**WHAT THE EXERCISE ASKS:** Give back all of the data unchanged. Keep every word as it is.
[Start of section]
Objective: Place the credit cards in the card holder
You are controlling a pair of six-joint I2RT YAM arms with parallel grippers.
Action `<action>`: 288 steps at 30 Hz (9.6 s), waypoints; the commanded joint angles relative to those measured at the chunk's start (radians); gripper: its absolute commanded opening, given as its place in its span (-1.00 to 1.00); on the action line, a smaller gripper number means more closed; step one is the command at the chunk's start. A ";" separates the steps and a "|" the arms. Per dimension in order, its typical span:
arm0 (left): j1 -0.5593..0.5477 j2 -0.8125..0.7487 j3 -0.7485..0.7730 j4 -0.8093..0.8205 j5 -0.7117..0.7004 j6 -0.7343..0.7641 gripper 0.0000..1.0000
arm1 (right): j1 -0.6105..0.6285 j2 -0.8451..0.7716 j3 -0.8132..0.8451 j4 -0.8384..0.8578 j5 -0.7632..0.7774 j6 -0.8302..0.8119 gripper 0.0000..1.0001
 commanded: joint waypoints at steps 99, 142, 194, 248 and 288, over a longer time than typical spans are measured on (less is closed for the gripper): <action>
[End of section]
**OUTPUT BELOW:**
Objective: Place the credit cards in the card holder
You are controlling a pair of six-joint I2RT YAM arms with parallel grippers.
Action `<action>`: 288 steps at 30 Hz (9.6 s), waypoints; the commanded joint angles relative to those measured at the chunk's start (radians); gripper: its absolute commanded opening, given as its place in its span (-1.00 to 1.00); on the action line, a smaller gripper number means more closed; step one is the command at the chunk's start. A ";" separates the steps and a "|" the arms. Per dimension in order, its typical span:
arm0 (left): j1 -0.5593..0.5477 j2 -0.8125..0.7487 j3 -0.7485..0.7730 j4 -0.8093..0.8205 j5 -0.7117..0.7004 j6 -0.7343..0.7641 gripper 0.0000..1.0000
arm1 (right): j1 -0.6105..0.6285 j2 -0.8451..0.7716 j3 -0.8132..0.8451 j4 -0.8384..0.8578 j5 -0.7632..0.7774 j6 -0.8302..0.8119 gripper 0.0000..1.0001
 commanded: joint waypoints at steps 99, 142, 194, 248 and 288, over a longer time than typical spans are measured on (less is closed for the gripper): <action>

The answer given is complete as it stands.